Les personnes agissant pour le compte d’une société non immatriculée sont tenues des obligations découlant des actes conclus. Toutefois, une fois la société valablement immatriculée, celle-ci peut reprendre à son compte les obligations résultant desdits actes. La Cour de cassation avait historiquement instauré un formalisme strict (Cass com, 22 mai 2001, n°98-19.742), exigeant que les conventions soient passées « au nom » et « pour le compte » de la société en formation, sous peine de nullité en cas de formulation différente.

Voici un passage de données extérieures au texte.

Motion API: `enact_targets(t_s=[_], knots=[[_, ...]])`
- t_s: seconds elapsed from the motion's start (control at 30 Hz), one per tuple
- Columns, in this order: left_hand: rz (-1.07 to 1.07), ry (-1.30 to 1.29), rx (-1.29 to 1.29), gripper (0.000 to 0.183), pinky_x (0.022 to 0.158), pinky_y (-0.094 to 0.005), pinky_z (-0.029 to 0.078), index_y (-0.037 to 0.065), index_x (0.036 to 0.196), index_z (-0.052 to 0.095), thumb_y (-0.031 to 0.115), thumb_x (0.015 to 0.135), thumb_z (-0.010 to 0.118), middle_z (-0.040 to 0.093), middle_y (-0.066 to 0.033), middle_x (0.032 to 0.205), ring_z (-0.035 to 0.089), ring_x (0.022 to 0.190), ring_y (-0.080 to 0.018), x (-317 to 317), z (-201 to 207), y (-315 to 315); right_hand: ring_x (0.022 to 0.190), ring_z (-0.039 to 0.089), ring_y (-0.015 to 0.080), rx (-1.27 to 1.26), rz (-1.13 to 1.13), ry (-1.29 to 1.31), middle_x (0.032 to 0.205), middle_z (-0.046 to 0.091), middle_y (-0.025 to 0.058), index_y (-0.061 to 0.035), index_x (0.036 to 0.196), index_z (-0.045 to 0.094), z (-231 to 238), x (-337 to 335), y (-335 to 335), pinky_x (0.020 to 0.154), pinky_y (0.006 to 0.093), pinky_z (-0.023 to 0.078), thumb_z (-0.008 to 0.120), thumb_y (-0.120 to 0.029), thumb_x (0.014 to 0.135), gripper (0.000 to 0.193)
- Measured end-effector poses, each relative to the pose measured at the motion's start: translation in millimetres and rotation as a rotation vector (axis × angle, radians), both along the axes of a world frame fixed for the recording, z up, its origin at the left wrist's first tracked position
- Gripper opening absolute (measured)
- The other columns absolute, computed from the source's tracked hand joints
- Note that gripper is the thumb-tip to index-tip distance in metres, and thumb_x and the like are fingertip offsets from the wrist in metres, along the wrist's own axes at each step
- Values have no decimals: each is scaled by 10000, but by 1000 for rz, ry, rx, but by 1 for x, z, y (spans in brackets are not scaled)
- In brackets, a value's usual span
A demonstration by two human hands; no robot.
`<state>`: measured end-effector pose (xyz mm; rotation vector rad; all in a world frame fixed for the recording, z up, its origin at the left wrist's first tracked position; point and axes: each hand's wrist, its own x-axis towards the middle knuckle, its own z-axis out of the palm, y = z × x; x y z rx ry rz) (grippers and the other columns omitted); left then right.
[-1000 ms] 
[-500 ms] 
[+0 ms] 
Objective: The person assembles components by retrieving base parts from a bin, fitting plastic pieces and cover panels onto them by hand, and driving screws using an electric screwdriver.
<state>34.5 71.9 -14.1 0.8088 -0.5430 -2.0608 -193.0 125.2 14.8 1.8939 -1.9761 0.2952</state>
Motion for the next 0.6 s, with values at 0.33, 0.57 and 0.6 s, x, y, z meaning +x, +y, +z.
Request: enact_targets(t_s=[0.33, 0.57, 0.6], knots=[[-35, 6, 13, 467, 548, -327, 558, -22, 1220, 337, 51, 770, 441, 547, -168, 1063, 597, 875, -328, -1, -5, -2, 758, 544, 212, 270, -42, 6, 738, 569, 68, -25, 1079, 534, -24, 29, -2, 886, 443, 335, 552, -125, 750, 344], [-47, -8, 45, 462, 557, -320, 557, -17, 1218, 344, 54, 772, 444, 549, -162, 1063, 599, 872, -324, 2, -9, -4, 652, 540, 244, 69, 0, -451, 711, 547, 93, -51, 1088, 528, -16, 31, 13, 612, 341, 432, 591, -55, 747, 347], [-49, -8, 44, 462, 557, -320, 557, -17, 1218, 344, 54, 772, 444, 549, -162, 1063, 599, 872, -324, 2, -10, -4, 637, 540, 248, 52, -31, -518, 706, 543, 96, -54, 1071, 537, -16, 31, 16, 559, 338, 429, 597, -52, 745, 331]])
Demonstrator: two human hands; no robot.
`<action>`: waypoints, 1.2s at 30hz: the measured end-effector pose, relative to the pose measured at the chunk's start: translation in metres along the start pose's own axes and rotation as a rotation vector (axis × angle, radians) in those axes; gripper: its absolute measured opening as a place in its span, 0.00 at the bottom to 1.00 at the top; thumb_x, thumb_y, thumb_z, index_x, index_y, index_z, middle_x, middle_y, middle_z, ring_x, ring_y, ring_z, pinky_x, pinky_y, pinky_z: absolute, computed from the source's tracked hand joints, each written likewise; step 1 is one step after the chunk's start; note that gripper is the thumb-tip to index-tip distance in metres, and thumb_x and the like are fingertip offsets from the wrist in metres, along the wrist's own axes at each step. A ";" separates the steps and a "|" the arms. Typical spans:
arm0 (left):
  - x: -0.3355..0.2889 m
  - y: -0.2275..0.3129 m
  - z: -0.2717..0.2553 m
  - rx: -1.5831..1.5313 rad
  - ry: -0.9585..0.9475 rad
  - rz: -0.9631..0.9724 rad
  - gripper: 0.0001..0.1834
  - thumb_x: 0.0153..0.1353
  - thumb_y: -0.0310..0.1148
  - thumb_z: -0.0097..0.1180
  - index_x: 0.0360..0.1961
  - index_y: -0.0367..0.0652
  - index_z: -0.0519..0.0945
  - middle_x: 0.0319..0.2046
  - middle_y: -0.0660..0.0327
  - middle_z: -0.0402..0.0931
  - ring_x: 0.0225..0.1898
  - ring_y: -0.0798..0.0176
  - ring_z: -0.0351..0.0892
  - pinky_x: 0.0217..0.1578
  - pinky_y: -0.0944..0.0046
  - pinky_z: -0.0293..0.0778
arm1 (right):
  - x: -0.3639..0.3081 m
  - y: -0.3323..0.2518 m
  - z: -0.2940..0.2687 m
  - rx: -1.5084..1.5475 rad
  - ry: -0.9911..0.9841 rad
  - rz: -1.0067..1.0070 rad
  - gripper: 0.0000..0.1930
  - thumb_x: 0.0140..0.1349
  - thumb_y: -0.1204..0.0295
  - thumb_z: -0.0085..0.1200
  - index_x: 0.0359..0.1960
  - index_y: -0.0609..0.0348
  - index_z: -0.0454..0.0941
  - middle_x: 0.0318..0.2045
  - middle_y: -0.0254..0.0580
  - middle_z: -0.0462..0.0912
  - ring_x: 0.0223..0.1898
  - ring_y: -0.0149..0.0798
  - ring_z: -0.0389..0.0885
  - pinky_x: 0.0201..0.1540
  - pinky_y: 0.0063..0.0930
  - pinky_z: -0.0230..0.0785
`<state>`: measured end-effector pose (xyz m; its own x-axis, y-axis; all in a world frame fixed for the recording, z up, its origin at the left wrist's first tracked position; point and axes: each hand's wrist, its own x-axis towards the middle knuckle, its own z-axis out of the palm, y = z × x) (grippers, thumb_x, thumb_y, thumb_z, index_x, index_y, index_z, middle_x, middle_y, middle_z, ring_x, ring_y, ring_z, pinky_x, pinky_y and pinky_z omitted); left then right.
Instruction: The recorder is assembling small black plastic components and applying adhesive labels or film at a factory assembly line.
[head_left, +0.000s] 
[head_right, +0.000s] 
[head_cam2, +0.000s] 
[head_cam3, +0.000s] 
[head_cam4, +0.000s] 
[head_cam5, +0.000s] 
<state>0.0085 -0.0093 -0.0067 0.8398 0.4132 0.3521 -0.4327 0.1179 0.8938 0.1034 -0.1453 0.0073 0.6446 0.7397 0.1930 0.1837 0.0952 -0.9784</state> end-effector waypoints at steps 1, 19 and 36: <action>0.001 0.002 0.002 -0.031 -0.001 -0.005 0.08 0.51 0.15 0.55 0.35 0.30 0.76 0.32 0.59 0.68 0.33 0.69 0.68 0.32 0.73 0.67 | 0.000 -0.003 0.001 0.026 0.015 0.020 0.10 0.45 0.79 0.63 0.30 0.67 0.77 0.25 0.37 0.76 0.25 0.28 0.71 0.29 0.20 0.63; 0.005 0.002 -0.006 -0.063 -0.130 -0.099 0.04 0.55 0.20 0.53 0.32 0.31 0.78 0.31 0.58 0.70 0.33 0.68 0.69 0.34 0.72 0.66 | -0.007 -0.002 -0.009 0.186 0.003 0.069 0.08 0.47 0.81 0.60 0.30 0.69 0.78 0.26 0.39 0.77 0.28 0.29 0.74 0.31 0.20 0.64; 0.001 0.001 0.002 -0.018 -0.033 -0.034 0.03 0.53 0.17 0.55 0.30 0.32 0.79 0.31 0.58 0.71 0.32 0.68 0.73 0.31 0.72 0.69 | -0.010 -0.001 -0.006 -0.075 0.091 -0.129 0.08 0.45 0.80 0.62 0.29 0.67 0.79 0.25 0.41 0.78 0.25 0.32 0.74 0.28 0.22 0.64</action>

Pour exemple, dans un arrêt du 12 octobre 2022, la Haute juridiction a confirmé la position de la Cour d’appel d’Aix-en-Provence qui avait annulé une promesse de vente conclue par une société en formation. L’acte ne mentionnait pas expressément l’intervention de son représentant, la promesse avait dès lors été considérée comme conclue par la société en formation, frappant ainsi l’acte de nullité (Cass, civ 3ème, 12 octobre 2022, n°21-19.999).

Dans la présente espèce, le litige portait sur une convention de sous location conclue avec une société en formation. À la suite de différends, son représentant avait engagé une action en nullité de la convention.

En cause d’appel, les juges du fond avaient refusé de frapper de nullité le contrat, estimant qu’étaient jointes au contrat de sous-location des annexes (actes constitutifs de la société, volonté de faire des locaux loués le siège social, ouverture d’un compte en banque…) démontrant la commune intention des parties de conclure le contrat de location au nom et pour le compte de la société en formation.

La Cour de cassation a validé cette analyse, considérant que l’intention des parties suffisait à caractériser la volonté de contracter dans l’intérêt de la société en formation.

Elle fait ainsi une première application d’un revirement de jurisprudence amorcé un an auparavant dans un arrêt du 29 novembre 2023. La Cour régulatrice y avait abandonné le formalisme rigide encadrant la reprise des actes, constatant qu’il permettait à certaines parties de se soustraire à leurs engagements en invoquant la nullité de l’acte litigieux. Par ailleurs, cette rigueur privait souvent les tiers cocontractants d’un débiteur (Cass com, du 29 novembre 2023, n°22-12.865).

Désormais, il n’est plus nécessaire que l’acte mentionne « au nom » et « pour le compte de » afin qu’il soit opposable à la société et aux personnes engagées dans l’acte. La volonté de contracter pour une société en formation peut désormais être déduite de la volonté des parties.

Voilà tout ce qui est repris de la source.